VSFTPD 0: OFF 1: Off 2: Off 3: Off 4: Off 5: Off 6: OFF

[root @ localhost etc] # chkconfig vsftpd on (execution ON setting)

Or: Method 2:

Modify file /etc/rc.local, put row / usr / local / sbin / vsftpd & insert files to implement boot automatically.

530 permission denied.

Today, Linux is also installed under the virtual machine. Now I want to launch the FTP server that comes with Linux: #service vsftpd start. If you want Linux boot is automatically started with FTP Server: #CHKCONFIG VSFTPD ON

Running PUTTY, entering the root, an error 530 permission Denied, feeling strange, because the ordinary user can enter.

The reason is that we /etc/vsftpd.ftpusers and /etc/vsftpd.user_list banned the root user. At this time we need to modify these two files.

(1) /etc/vsftpd.user_list’s default file (that is, means specific users)

# vsftpd UserList

# Ixlylist_deny = no, only allow users in this file

# IF UserList_Deny = YES (Default), Never Allow Users in this file, and

# Do Not Even Prompt for a password.

# Note That the default vsftpd pam config also checks /etc/vsftpd.ftpusers

# for users what are dend.















At this time we have to add a #.

(2) /etc/vsftpd.ftpusers default file (all user properties that can log in to this FTP)
















At this time we have to add a #.

The following error occurred:

200 Port Command Successful.
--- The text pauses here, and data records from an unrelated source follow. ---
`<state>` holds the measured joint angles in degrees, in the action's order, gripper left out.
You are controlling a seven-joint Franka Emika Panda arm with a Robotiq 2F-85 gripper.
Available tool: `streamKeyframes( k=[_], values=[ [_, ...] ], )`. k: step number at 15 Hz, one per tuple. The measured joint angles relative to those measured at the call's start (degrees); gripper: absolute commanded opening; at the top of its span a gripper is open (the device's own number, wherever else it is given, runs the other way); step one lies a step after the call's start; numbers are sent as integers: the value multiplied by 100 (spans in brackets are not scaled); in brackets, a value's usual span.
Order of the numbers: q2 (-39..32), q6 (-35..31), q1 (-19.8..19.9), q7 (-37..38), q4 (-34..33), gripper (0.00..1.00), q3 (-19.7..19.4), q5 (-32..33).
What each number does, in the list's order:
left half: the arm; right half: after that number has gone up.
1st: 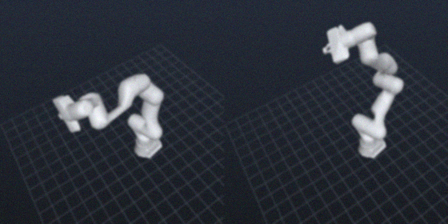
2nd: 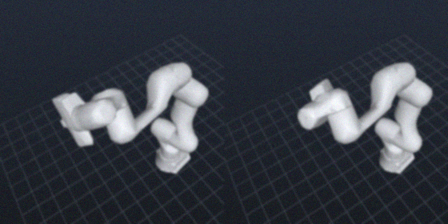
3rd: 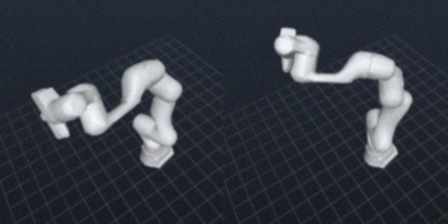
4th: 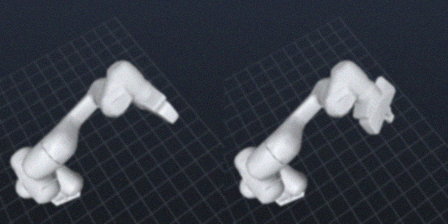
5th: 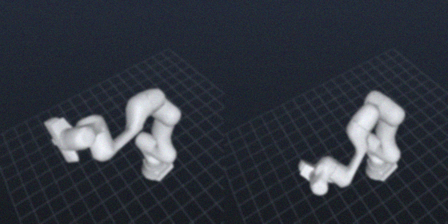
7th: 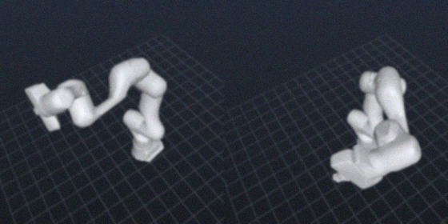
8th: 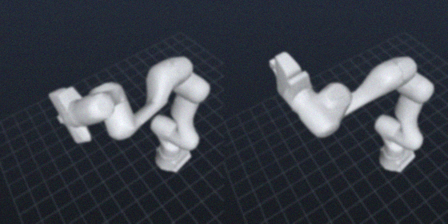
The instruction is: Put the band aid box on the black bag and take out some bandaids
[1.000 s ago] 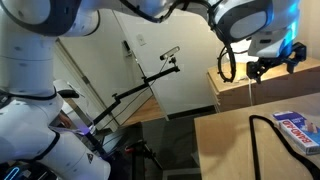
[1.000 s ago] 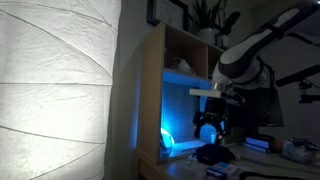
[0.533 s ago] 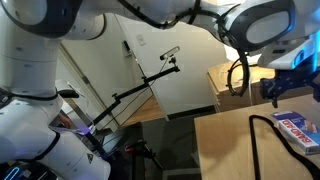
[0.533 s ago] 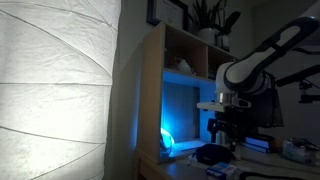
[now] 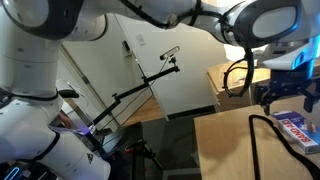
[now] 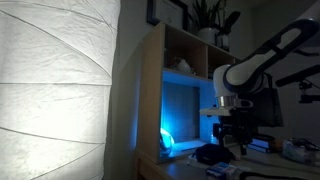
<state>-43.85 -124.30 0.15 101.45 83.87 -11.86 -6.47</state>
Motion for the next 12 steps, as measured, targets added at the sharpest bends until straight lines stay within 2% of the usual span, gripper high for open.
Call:
streamKeyframes(
  k=[5, 12],
  values=[
    [-367, 8, -33, -116, -317, 100, 354, 1],
    [-533, 33, -21, -123, -503, 100, 381, 1]
  ],
)
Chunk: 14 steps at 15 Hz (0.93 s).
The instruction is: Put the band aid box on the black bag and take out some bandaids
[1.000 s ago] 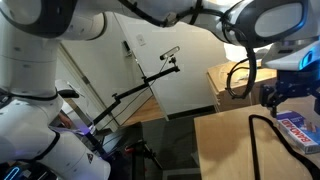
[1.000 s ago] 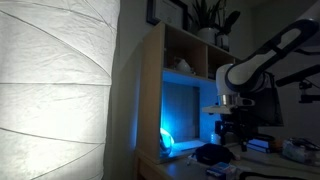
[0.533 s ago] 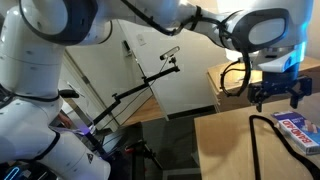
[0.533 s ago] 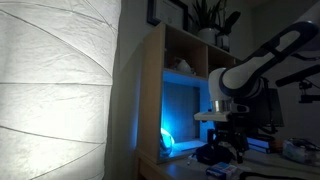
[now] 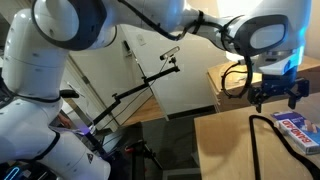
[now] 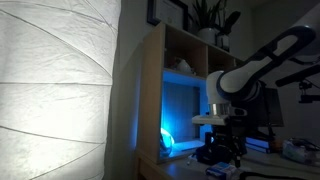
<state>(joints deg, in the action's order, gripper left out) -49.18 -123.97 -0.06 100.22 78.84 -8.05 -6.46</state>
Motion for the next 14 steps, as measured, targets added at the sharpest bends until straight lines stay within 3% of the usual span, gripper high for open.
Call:
streamKeyframes(
  k=[6, 14],
  values=[
    [-184, -1, -3, 51, -94, 100, -32, 0],
    [-898, -1, 100, 134, -745, 100, -142, 0]
  ],
)
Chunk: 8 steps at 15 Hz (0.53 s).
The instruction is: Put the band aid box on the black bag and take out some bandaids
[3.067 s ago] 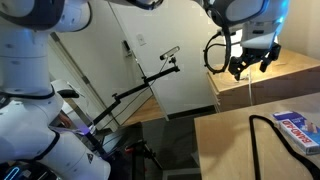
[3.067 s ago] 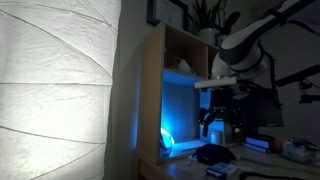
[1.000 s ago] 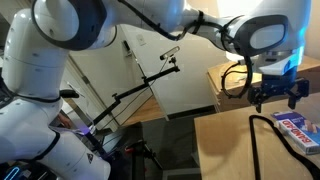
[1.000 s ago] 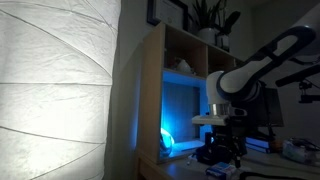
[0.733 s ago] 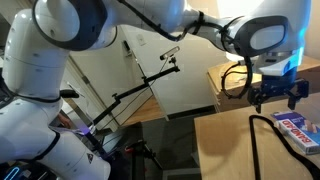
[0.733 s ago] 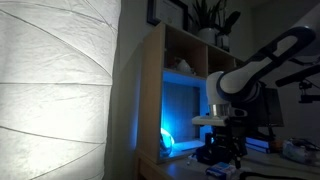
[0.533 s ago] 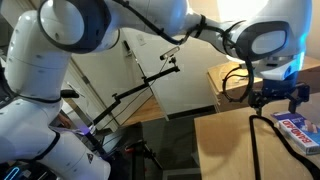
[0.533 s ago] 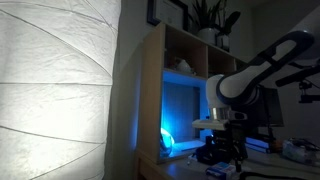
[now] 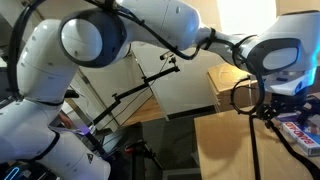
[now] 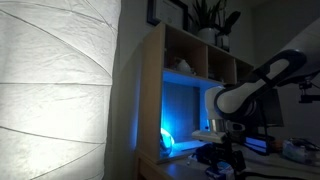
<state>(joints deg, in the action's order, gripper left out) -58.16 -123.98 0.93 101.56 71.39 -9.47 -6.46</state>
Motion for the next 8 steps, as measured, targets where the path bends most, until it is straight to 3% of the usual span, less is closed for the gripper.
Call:
streamKeyframes(
  k=[8],
  values=[
    [129, -2, 148, 0, -247, 100, -13, 0]
  ],
)
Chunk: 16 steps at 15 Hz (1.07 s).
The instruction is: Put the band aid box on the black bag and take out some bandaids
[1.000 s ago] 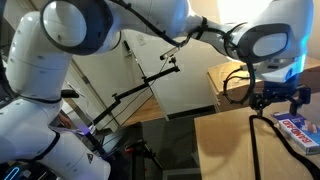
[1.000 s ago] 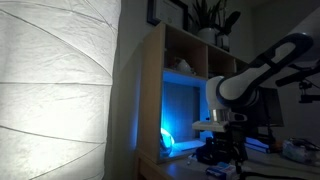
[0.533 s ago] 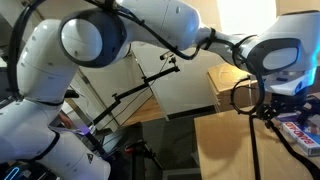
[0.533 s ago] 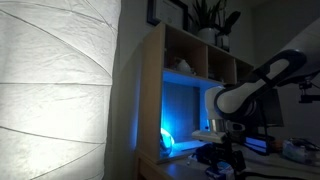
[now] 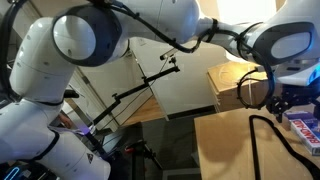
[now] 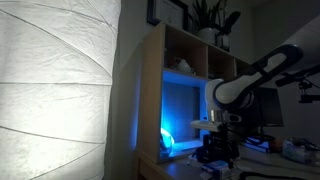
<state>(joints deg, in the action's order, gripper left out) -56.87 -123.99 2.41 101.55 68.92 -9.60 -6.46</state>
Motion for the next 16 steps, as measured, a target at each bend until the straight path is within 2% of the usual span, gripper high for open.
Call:
streamKeyframes(
  k=[5, 16],
  values=[
    [-53, 20, 88, 0, -139, 100, 2, 0],
    [-897, 193, 74, 0, -1022, 100, 50, 0]
  ],
)
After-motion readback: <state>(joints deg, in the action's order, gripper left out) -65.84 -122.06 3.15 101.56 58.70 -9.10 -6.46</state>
Consider Using PASV.

425 Failed to Establish Connection.

The error caused the error due to the reason for the Window’s firewall, and the firewall can be turned off.

Fourth, linux disresses and installs Mysql

1. Find no mysql before

Command: rpm -qa | grep -i mysql

You can see two packs of mysql:



2. Delete mysql

Delete command: rpm -e –NodePs package name

(rpm-Ev mysql-4.1.12-3.rhel4.1)

3, delete the old version mysql development header file and library

Command: RM-FR / USR / LIB / MySQL

RM-FR / USR / include / mysql

Note: The data and /etc/my.cnf in / var / lib / mysql are uninstalled, and if it is determined, it is hand-deleted.

Rm -f /etc/my.cnf


Install mysql

Prepare before installation: two rpm packages



1. Install the server:

Command: rpm -ivh mysql-server-5.1.20-0.glibc23.i386.rpm

2, install the client

Command: rpm -ivh mysql-client-5.1.20-0.glibc23.i386.rpm

3, login mysql

The command to log in to mySQL is mysql, MySQL’s use syntax is as follows:

MySQL [-U Username] [-H host] [-p [password]] [dbname]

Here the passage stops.